Ha pasado un año desde el video. A veces, YouTube me recomienda videos de Jimmy. “Destruí un tren de mil millones”. “Sobreviví 7 días en el espacio”. “Compré un país entero”. Ya no los veo. Me dan flojera. Me parece repetitivo. Siempre es más dinero, más ruido, más gritos. Es una carrera hacia la nada. ¿Qué sigue después de comprar un país? ¿Comprar la luna? ¿Comprar a Dios?

Yo sigo aquí. En la tierra. La Ford 94 sigue jalando. Ya le arreglé los asientos. Le puse un radio que sí sirve. Ayer, iba manejando por la carretera libre a Cuernavaca. Iba a hacer un trabajo allá. La carretera tiene curvas peligrosas. El paisaje es verde, lleno de pinos. Iba escuchando a José Alfredo Jiménez a todo volumen. Bajé la ventana. El aire fresco me pegó en la cara. No iba a 300 kilómetros por hora. Iba a 80. Pero me sentía libre.

De repente, un Ferrari me rebasó a toda velocidad. Un borrón rojo. El rugido de su motor hizo vibrar mi camioneta. Lo vi alejarse, perdiéndose en la curva, arriesgando la vida para llegar cinco minutos antes a quién sabe dónde. —Córrale, compa —le dije en voz baja—. Córrale.

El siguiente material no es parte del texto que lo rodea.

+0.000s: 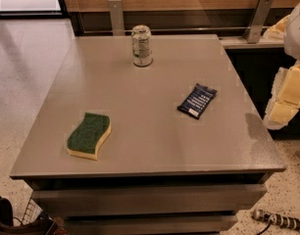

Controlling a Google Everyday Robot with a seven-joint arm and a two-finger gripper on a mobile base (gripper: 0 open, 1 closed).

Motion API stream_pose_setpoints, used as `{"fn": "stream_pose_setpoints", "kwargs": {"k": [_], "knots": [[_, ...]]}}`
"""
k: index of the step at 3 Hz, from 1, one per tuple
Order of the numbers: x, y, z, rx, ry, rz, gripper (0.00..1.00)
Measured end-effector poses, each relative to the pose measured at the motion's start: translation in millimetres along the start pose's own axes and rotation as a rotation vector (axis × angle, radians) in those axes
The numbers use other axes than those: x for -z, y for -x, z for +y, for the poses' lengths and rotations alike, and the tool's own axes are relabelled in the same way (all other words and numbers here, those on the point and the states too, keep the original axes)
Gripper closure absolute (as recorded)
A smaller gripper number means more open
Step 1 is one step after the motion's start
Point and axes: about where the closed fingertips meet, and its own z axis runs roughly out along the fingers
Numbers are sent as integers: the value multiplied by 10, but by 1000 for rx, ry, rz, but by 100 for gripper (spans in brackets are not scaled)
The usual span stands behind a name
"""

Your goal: Pick sponge

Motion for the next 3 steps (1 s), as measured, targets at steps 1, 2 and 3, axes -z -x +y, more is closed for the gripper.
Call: {"fn": "stream_pose_setpoints", "kwargs": {"k": [1,2,3], "knots": [[-2,11,2,0,-1,-5,0],[-50,220,36,-9,-19,-99,0],[-83,557,202,-10,-37,-245,0]]}}
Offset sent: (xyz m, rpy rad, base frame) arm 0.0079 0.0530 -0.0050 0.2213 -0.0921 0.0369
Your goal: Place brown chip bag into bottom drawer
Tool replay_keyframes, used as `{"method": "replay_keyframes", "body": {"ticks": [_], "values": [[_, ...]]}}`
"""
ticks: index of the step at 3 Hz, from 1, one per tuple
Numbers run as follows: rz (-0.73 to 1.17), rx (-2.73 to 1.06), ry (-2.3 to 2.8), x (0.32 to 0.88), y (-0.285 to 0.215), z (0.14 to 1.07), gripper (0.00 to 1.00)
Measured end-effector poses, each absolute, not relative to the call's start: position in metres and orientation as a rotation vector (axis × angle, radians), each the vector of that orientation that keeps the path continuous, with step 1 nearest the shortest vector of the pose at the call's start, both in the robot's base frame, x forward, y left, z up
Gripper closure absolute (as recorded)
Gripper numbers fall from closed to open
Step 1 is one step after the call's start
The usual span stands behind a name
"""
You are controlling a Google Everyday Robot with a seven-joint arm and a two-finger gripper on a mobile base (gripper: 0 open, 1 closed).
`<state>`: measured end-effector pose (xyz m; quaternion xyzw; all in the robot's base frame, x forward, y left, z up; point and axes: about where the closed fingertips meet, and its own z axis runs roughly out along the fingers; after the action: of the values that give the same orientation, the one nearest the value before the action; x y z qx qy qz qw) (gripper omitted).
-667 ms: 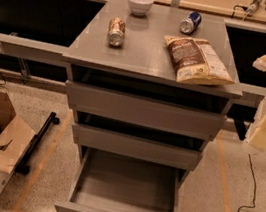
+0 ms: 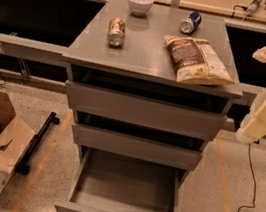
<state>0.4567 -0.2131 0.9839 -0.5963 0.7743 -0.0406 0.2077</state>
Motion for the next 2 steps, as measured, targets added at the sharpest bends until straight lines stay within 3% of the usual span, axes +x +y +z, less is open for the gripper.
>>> {"method": "replay_keyframes", "body": {"ticks": [2], "values": [[-0.090, -1.509, 1.933, 0.559, -0.222, 0.990, 0.00]]}}
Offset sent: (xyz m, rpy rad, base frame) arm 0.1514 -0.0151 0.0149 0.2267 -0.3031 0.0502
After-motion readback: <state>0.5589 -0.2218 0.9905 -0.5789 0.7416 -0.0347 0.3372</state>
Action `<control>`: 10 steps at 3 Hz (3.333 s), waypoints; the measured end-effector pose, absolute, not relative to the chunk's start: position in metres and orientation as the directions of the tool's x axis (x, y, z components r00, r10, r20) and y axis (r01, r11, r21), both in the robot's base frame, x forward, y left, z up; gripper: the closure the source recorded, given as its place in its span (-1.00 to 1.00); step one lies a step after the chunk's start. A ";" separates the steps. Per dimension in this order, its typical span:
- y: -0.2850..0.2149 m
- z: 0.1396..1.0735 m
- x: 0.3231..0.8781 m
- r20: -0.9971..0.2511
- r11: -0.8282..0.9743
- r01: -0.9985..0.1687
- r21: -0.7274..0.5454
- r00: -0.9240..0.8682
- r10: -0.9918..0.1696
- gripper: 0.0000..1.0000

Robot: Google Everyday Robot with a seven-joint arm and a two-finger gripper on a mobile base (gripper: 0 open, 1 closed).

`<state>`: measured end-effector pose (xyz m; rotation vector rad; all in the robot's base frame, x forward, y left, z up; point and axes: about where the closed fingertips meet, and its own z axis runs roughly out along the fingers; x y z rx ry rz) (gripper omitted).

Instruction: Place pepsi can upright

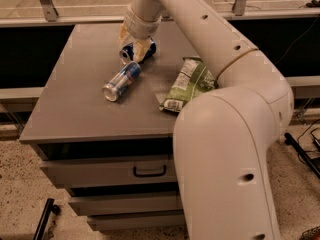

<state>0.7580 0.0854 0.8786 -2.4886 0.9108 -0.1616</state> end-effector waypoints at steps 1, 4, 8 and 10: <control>0.086 0.873 0.755 -0.057 -0.678 -0.582 -0.449 0.776 -0.629 0.36; 0.086 0.866 0.757 -0.066 -0.690 -0.596 -0.410 0.774 -0.630 -0.26; 0.076 0.854 0.765 -0.077 -0.677 -0.632 -0.377 0.749 -0.658 -0.32; 0.076 0.853 0.766 -0.076 -0.674 -0.642 -0.365 0.742 -0.666 0.49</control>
Offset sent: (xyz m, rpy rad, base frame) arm -0.0023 -0.0052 -0.0057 -0.0639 0.0646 0.0124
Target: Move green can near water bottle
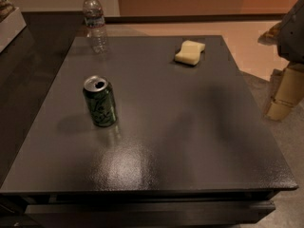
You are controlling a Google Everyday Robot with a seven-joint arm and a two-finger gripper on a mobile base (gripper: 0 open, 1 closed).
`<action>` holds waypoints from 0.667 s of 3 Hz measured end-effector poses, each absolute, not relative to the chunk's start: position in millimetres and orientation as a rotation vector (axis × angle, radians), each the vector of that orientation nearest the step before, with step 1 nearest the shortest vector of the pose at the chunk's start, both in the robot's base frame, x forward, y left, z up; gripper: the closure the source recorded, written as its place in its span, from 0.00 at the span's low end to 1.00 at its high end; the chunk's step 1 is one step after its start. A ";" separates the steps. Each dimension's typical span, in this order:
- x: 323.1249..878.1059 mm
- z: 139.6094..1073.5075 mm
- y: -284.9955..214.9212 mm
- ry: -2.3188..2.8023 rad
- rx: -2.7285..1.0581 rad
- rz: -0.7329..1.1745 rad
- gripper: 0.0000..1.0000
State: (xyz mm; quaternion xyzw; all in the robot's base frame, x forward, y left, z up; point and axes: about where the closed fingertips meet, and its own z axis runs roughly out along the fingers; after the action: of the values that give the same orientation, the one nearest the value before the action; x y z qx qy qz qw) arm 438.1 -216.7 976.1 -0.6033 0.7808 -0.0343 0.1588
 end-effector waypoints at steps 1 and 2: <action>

Que la muerte nos alcanza a todos, vayas en Ferrari o en guajolotero.

Seguí mi camino. Despacio. Disfrutando el paisaje. Me acordé de lo que dijo Jimmy al final del video: “¡Suscríbanse para más locuras!”. No, gracias. Yo ya tuve suficiente locura. Yo me suscribo a esto. A la vida real. A las manos sucias de trabajo honesto. Al beso de mi madre en la frente. Al motor viejo que nunca se rinde.

Dicen que el dinero no compra la felicidad. Es mentira, sí la compra, o al menos la renta por un rato. El dinero compró la salud de mi jefa, y por eso estaré eternamente agradecido con ese loco gringo y sus autos. No le escupo a la mano que me dio de comer. Pero hay algo que el dinero no puede comprar: la paz de saber que eres suficiente.

Llegué a la cima de la montaña. Había un mirador. Me orillé. Me bajé de la camioneta y miré el valle. Se veía inmenso. Saqué mi celular. No para grabar una historia. No para tomar una foto. Solo para ver la hora. Eran las 6 de la tarde. Hora de llamar a la jefa para decirle que llegué bien.

Marqué. —¿Bueno? —contestó ella. —Ya llegué, ma. Todo bien. —Qué bueno, hijo. Te guardo cena. —Sí, ma. Gracias.

Colgué. Miré al horizonte. El sol se estaba poniendo, pintando el cielo de naranja y morado, igual que aquel día en la pista de aterrizaje con el coche volador. Pero esta vez, mis pies estaban en la tierra. Y esta vez, el espectáculo no era para una cámara. Era solo para mí.

Respiré hondo. El aire olía a pino y a tierra mojada. Me subí a mi Ford. Metí primera. Y seguí manejando hacia adelante, hacia mi propia vida, que tal vez solo vale unos centavos para el mundo, pero para mí… para mí es la única que importa.